I have recently purchased a 1920 Waltham pocket watch with an octagonal case. It runs well but loses 2 to 3 minutes per 24hr period. Is it worth playing with the adjustment to try and make it more accurate or will it just make things worse (I presume the lever needs to be moved towards the F to make it run faster)?


----------



## sipnogard (Feb 8, 2009)

Hopefully these should take you to a couple of pictures.

http://s567.photobucket.com/albums/ss113/s...07022009243.jpg


----------



## Julian Latham (Jul 25, 2005)

sipnogard said:


> Hi there
> 
> I have recently purchased a 1920 Waltham pocket watch with an octagonal case. It runs well but loses 2 to 3 minutes per 24hr period. Is it worth playing with the adjustment to try and make it more accurate or will it just make things worse (I presume the lever needs to be moved towards the F to make it run faster)?


What do you know about the source of the watch - was it a careful owner who has treasured it and had it serviced, or a house clearance where it was found in a drawer after 40 years of neglect ? If you have no history, my advice, FWIW, would be to get the watch professionally cleaned and serviced (Steve Burrage ?) and see what the timekeeping is like then.

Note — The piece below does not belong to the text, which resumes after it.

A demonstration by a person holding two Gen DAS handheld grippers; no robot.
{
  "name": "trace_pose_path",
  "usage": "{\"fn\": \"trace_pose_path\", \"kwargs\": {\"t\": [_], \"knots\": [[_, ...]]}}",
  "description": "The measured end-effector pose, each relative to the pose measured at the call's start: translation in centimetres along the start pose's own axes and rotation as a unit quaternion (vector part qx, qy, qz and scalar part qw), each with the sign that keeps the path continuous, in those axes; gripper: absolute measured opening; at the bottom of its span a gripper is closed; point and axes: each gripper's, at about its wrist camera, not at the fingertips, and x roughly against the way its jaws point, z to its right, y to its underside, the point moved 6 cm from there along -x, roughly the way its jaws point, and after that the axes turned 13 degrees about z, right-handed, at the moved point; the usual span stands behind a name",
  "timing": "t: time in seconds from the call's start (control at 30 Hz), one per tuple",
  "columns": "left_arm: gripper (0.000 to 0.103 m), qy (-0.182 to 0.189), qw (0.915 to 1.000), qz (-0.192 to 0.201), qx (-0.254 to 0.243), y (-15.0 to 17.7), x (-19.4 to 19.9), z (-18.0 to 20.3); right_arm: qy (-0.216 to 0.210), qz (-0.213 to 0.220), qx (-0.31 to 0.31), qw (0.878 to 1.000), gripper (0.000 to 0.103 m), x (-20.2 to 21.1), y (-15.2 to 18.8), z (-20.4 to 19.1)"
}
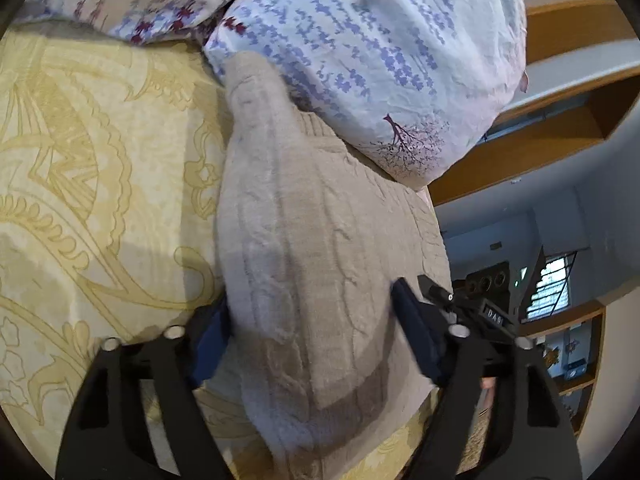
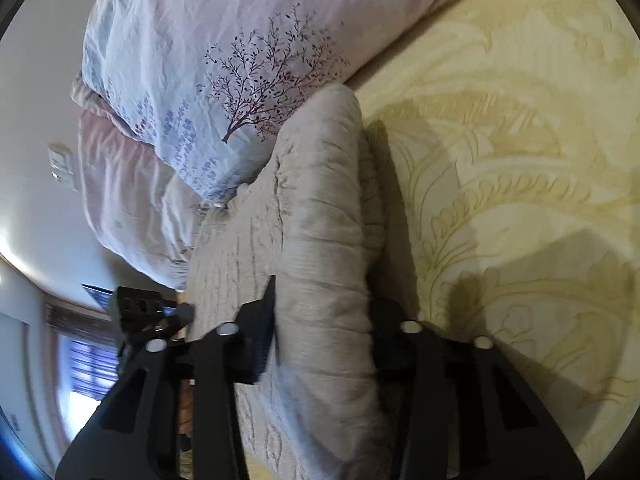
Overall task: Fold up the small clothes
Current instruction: 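Lift the hem with both grippers and fold it toward the collar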
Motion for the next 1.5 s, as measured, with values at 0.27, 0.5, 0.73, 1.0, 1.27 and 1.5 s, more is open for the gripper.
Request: {"fn": "trace_pose_path", "kwargs": {"t": [0.27,0.5,0.73,1.0,1.27,1.5], "knots": [[0.041,0.027,0.9995,0.012,-0.016,0.3,2.3,0.9,-0.045,0.018,0.024,0.999,0.031,2.0,1.6,-4.2],[0.040,0.026,0.9987,0.022,-0.039,0.9,8.7,-0.2,-0.069,0.001,0.069,0.995,0.030,0.9,5.5,-9.1],[0.041,-0.026,0.9965,0.063,-0.049,-2.6,15.0,-3.7,-0.081,0.021,0.157,0.984,0.029,-4.1,8.5,-14.6],[0.055,-0.057,0.9960,0.058,0.036,-3.8,14.1,-11.3,-0.013,-0.020,0.086,0.996,0.039,-10.1,9.3,-10.4],[0.071,-0.112,0.9809,0.140,-0.075,-4.1,18.3,-7.7,-0.001,0.037,0.101,0.994,0.042,-6.2,6.2,-11.1],[0.079,-0.135,0.9567,0.160,-0.202,-1.0,18.5,-2.2,0.015,0.062,0.195,0.979,0.010,-6.8,7.1,-12.7]]}}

A tolerance of few minutes a day ain't bad for a ninety year old









Julian (L)


----------



## Shangas (Jan 27, 2008)

Waltham was a well-known and respected American watchmaker. I would suggest you send the watch to a watchmaker before you start tinkering with it yourself. Once he's pulled it apart and cleaned it, oiled it and put it back together, THEN you can start fiddling with the regulator.

It IS possible to regulate your own pocket watch. I've done it. I got mine down to an accuracy of 1-2 minutes a week, so I think your watch can be a lot more accurate than that.

For reference, mine's a 7-jewel Waltham. It celebrated its 110th birthday this year.


----------